Nello studio VADT (Veterans Affairs Diabetes Trial) sono stati arruolati 1791 pazienti (età media 60,4 anni; 97% maschi; durata media del diabete circa 11 anni) con diabete tipo 2 in cattivo controllo (glicoemoglobina media: 9,4%). I pazienti che avevano un BMI superiore o uguale a 27 sono stati trattati con metformina + rosiglitazone, mentre quelli che avevano un BMI inferiore a 27 hanno ricevuto glimepiride + rosiglitazone. I partecipanti sono stati randomizzati in due gruppi, uno a controllo intensivo dell'equilibrio glicemico e uno a controllo più morbido. Nei pazienti del primo gruppo i farmaci venivano somministrati a dosaggio pieno, in quelli del secondo gruppo a metà dose. I medici potevano aggiungere insulina alla terapia già in atto se non si raggiungevano valori di emoglobina glicata inferiori al 6% o al 9% a seconda del gruppo. L'end-point primario era la comparsa di un primo evento cardiovascolare. La glicoemoglobina si stabilizzò attorno a valori di 8,4% nel gruppo "controllo morbido" e 6,9% nel gruppo "controllo intensivo". Dopo un follow-up mediano di 5,6 anni non si registrò alcun beneficio, per quanto riguarda l'end-point primario, nel gruppo "controllo intensivo" rispetto al gruppo "controllo standard" (HR 0,88; 0,74-1,05; p = 0,14).
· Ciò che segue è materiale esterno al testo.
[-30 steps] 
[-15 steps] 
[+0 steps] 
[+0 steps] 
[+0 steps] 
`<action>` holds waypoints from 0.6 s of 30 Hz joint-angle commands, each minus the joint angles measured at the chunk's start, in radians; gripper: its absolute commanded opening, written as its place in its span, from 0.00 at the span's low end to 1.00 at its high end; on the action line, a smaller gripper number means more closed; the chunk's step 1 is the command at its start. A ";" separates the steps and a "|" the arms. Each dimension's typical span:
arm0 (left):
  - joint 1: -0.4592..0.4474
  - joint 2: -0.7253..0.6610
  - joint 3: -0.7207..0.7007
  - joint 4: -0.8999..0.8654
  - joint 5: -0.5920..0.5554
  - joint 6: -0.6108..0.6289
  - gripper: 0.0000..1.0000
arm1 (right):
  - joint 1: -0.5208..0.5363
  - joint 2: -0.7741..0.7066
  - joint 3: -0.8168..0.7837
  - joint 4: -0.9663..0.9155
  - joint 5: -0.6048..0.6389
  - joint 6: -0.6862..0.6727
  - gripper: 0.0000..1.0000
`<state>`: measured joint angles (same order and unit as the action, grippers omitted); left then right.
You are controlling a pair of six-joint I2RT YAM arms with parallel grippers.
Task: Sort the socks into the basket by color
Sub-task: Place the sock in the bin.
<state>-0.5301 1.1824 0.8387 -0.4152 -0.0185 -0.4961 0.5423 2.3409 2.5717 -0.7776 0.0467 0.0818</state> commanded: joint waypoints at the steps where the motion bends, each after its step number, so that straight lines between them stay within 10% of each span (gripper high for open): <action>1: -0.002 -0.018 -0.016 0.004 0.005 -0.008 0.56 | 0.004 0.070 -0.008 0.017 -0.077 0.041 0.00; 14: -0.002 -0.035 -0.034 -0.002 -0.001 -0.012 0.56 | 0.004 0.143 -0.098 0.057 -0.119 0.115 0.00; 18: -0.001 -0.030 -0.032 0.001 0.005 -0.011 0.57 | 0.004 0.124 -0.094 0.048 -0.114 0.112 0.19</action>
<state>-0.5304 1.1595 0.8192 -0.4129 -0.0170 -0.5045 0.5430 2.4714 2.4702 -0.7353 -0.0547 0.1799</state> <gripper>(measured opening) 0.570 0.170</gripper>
Anche i decessi non differivano statisticamente tra i due gruppi: rispettivamente 99 e 102. Non differivano le complicanze microvascolari (retinopatia, nefropatia e neuropatia). Gli eventi avversi, in primis l'ipoglicemia, si manifestò nel 17,6% del gruppo "controllo standard" e nel 24,1% del gruppo "controllo intensivo". Gli autori concludono che, in diabetici tipo 2 poco controllati, una terapia ipoglicemizzante aggressiva non riduce gli eventi cardiovascolari maggiori, i decessi o le complicanze microvascolari.
Fonte:
Duckworth W et al for the VADT Investigators. Glucose control and vascular complications in veterans with type 2 diabetes. N Engl J Med 2009 Jan 8; 360:129-139.
Commento di Renato Rossi
Non c'è due senza tre. Questo è il terzo studio pubblicato nel giro di pochi mesi, dopo l'ACCORD e l'ADVANCE [1], che mostra come il controllo intensivo dell'equilibrio glicemico non comporti benefici clinici rilevanti sulle maggiori complicanze cardiovascolari del diabete tipo 2. In realtà i risultati del VADT erano già stati anticipati e questa testata lo aveva puntualmente riferito [1]. Rimane poco altro da dire, se non concordare con gli autori del trial che raccomandano di porre attenzione e trattare al meglio soprattutto i fattori di rischio (ipertensione, ipercolesterolemia, obesità, etc.) che spesso sono associati al diabete, piuttosto che accanirsi ad ottenere target di emoglobina glicata prossimi ai valori normali e molto difficili da raggiungere se non a patto di usare molti farmaci, con gli effetti collaterali che questo comporta e la difficoltà di avere un' adeguata compliance. Anzi vi è il pericolo che il paziente, di fronte alla necessità di assumere molti farmaci, continui gli antidiabetici, ma smetta un antipertensivo o la statina. Ovviamente i risultati del VADT, come quelli dell'ACCORD e dell'ADVANCE, sono validi soprattutto in diabetici di vecchia data, mentre quelli nei quali la malattia è di più recente insorgenza potrebbero beneficiare maggiormente di uno stretto controllo glicemico, come suggerisce il follow-up a lungo termine dello storico UKPDS [2]. Però i dati derivanti dal lungo follow-up dell'UKPDS presentano delle criticità [2], per cui non è del tutto certo che nei diabetici di recente diagnosi il controllo intensivo della glicemia sia utile a ridurre le complicanze cardiovascolari. Tuttavia è ragionevole in questi casi pensare che sia così ed essere più aggressivi, tenuto conto che si ha a che fare con pazienti in genere più giovani, con una aspettativa di vita più lunga e nei quali è presumibile che le lesioni aterosclerotiche non abbiano ancora avuto il tempo di svilupparsi in modo completo.